I couldn't get this to load as a slideshow, but it was playing with the song "Dancing with the Angels" by Monk and Neagle. That's truly how I picture her though. She never got to wear a pretty dress until she died, and now I can imagine her dancing with the angels in the prettiest pink dress I could find. It blessed me, and I'm sure it will bless you too. If you go to this website in a different window and play the song, you should be able to push play and come back to this window to read the letter. Sorry I couldn't get the real thing to load, but this should give you the general idea of how it played at her service.
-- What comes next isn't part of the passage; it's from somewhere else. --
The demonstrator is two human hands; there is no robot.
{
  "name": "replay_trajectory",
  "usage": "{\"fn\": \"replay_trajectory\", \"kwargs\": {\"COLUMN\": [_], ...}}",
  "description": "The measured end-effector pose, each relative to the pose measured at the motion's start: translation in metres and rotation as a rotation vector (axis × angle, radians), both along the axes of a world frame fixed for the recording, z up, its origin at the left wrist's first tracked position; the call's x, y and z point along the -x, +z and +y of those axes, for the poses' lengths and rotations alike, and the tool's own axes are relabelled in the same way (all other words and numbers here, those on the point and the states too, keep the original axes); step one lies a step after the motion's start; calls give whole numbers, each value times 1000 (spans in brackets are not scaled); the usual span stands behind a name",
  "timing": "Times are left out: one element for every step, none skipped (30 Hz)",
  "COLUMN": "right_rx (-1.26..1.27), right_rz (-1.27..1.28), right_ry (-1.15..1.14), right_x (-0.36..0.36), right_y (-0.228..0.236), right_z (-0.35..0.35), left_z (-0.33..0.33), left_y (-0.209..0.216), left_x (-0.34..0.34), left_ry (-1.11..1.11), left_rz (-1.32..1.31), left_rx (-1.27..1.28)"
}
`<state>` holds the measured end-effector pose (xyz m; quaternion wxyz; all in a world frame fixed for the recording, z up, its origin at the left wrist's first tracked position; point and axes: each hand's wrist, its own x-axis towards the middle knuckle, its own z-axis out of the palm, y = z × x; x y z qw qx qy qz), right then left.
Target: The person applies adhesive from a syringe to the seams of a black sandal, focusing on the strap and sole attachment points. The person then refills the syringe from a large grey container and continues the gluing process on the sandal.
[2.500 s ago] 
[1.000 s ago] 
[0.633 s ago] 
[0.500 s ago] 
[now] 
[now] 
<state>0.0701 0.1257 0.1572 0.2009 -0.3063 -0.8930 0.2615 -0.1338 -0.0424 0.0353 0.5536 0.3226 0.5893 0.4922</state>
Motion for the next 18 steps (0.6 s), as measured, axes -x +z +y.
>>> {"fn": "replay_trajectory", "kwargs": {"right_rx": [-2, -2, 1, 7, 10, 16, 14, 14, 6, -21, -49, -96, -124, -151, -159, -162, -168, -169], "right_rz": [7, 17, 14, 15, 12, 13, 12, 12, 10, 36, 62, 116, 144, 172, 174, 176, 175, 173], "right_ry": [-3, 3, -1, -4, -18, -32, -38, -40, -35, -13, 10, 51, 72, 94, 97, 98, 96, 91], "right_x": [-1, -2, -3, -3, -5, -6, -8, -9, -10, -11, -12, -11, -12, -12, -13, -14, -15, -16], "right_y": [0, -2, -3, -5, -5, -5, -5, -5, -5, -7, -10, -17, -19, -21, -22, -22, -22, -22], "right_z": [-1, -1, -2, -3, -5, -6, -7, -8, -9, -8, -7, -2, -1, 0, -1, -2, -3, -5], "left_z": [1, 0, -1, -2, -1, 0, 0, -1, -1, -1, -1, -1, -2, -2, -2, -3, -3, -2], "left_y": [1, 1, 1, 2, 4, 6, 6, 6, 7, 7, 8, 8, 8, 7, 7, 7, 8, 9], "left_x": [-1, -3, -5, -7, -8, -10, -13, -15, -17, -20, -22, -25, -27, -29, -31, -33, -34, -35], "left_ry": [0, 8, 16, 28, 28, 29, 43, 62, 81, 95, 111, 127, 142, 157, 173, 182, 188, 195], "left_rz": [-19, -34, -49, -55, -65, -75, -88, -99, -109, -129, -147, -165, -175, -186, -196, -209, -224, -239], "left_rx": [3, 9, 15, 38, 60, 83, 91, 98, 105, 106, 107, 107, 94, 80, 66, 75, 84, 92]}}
http://www.youtube.com/watch?v=22x2mR1WU1w

My sweet girl.

You were the most amazing thing to have come and gone from my life. It happened so quickly; that I sometimes think it couldn’t have been true. That you could be gone from this life so quickly yet left a mark that traveled so far and wide.
From the beginning of your little life, you were changing the way people saw God. You gave people a reason to pray more and allowed them to see just how faithful our Savior is. The day you were born I witnessed a miracle, and in the 84 days to follow they never did stop. I always thought you looked like an angel, and now I know it to be true. You entered my life and turned it upside down. I can’t tell you how proud I am that God chose me to be your mommy.

You were a special little lady and it doesn’t matter that I had almost 3 whole months with you, I still wish I would have had more time. More time to tell you that I thought you were absolutely perfect. More time to kiss those sweet cheeks, and whisper in your ear that I love you. More time to snuggle and sing you to sleep. More time to touch your soft skin and rub my finger down your nose. More time to stare at you and tell you how beautiful you were. As much as I wanted it, Jesus decided that He needed more time with you instead. More time to let you truly live, dance and be free. More time to love you like I never could, even on my best day. More time to let you enjoy your brand new body and have no pain at all. I wasn’t able to give you that.
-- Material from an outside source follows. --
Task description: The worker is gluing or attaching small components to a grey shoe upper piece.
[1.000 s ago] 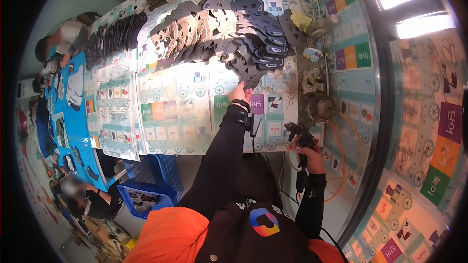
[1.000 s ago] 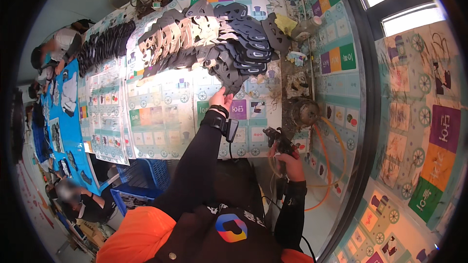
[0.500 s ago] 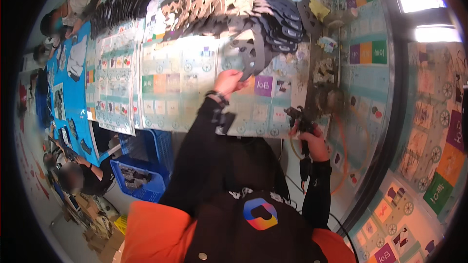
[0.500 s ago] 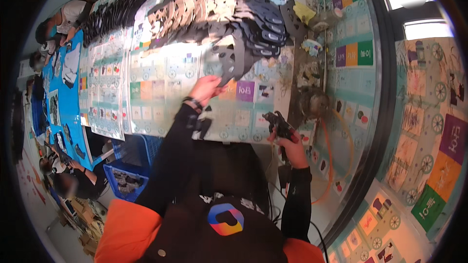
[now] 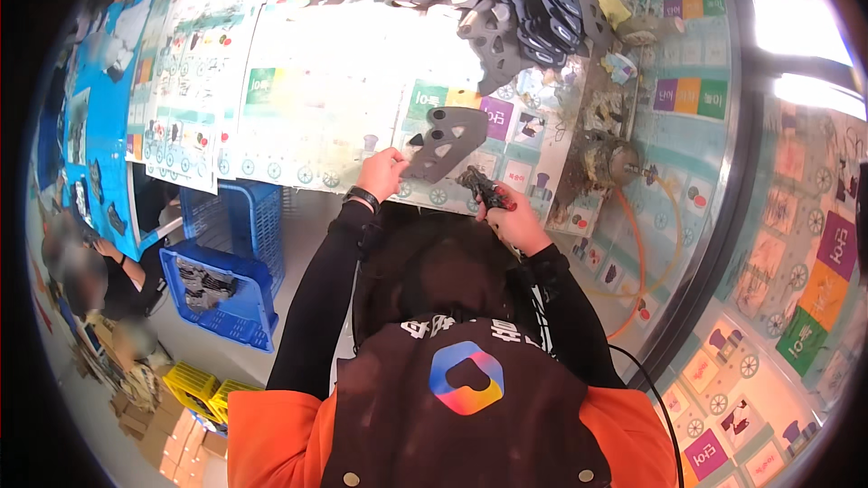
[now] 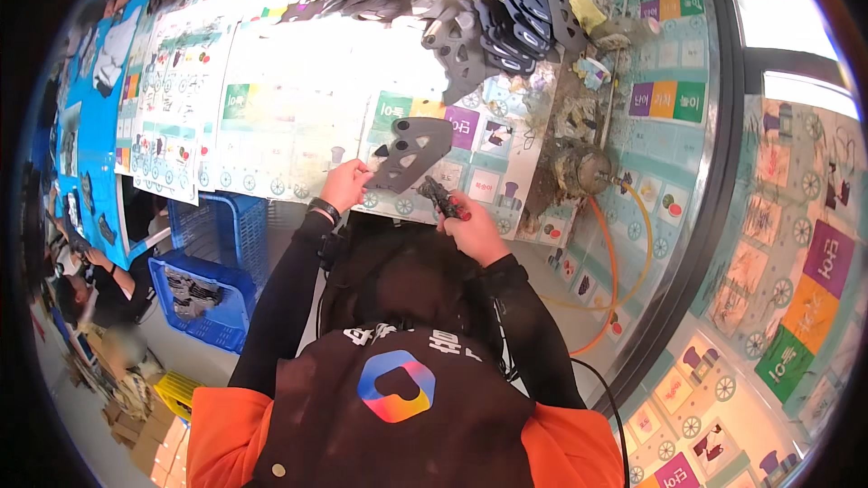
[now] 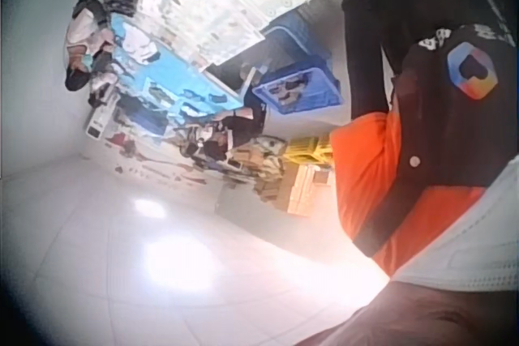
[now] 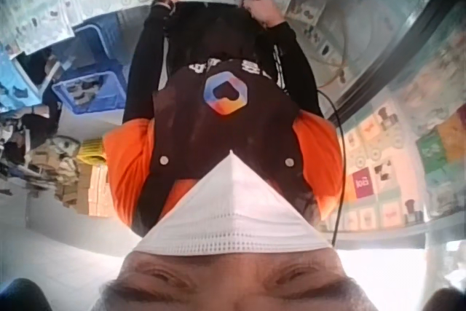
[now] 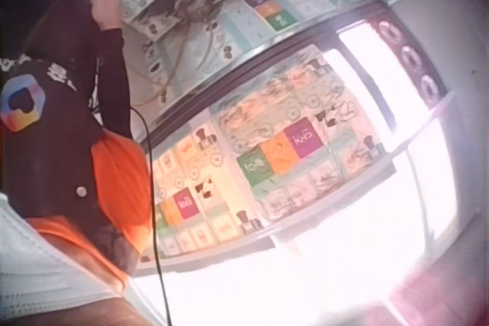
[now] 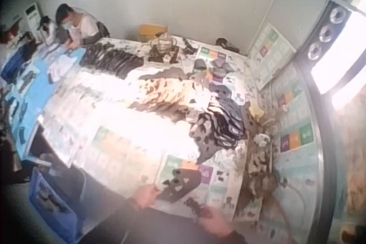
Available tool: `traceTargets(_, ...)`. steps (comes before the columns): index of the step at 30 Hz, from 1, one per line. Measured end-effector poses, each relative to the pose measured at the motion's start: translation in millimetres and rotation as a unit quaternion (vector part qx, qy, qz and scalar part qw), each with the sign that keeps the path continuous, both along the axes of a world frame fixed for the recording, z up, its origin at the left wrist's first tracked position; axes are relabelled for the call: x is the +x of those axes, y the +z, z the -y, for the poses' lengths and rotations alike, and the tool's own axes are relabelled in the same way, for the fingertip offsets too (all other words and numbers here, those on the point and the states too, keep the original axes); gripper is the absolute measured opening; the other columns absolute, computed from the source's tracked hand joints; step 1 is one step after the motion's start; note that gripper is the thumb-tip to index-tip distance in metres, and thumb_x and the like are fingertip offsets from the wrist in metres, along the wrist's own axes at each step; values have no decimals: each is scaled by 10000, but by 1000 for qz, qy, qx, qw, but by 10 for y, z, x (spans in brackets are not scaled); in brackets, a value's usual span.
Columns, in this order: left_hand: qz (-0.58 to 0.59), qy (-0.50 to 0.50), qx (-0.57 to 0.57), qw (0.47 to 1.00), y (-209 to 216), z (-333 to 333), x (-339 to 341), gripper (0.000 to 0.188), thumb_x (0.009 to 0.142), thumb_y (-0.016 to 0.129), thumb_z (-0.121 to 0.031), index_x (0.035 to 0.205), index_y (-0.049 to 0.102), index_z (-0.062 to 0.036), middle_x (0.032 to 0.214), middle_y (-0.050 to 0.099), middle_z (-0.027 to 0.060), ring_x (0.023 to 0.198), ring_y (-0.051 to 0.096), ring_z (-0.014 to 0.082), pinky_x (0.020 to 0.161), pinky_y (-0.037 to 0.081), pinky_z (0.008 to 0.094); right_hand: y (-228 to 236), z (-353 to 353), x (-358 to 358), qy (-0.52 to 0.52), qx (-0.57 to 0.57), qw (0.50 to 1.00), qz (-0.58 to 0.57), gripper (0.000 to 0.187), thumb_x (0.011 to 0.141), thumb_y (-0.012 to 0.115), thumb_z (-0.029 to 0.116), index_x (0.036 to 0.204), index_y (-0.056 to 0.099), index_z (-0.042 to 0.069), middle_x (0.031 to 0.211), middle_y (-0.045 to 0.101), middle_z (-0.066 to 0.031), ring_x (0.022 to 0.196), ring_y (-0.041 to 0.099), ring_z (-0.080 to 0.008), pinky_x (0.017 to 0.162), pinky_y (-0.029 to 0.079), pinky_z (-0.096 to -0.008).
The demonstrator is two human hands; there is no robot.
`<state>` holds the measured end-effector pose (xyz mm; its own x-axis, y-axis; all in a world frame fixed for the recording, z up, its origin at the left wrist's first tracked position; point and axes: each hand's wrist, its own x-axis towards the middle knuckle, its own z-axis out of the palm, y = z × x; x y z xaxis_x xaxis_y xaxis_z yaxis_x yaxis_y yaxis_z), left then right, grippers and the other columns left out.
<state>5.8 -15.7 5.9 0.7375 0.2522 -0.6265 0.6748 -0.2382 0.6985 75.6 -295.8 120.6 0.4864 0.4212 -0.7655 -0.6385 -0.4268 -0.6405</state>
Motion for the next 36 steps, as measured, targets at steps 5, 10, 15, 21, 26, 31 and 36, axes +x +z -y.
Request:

I will miss watching the way Owen would have taught you to throw a ball, or gone out of his way to protect his little sister from anything. I am saddened that I won’t get to see you jump up on your daddy’s lap, and have him tell you that dating was out of the question for at least 30 more years. I would have given anything to watch you walk down an aisle and then one day become a mommy yourself. There are so many things I wanted for you, but God had different plans…greater plans for you.

I love you my sweet baby, and miss you so much it hurts. When you left me I didn’t think I’d be able to breathe again, and here I am rejoicing that you are finally healthy and happy as can be. God is good Molly, and I can’t imagine you being snuggled up in the arms of anyone else. Thank you for the sweet blessing of your life. I will see you again soon, and you can just plan on me covering those precious cheeks with too many kisses to count. In the meantime, have fun dancing with the angels…

I love you baby,
Mommy



1 comment:

nathanhyde.com said...

My heart goes out to you and your family. I'm praying for you. May God give you strength, comfort, and peace.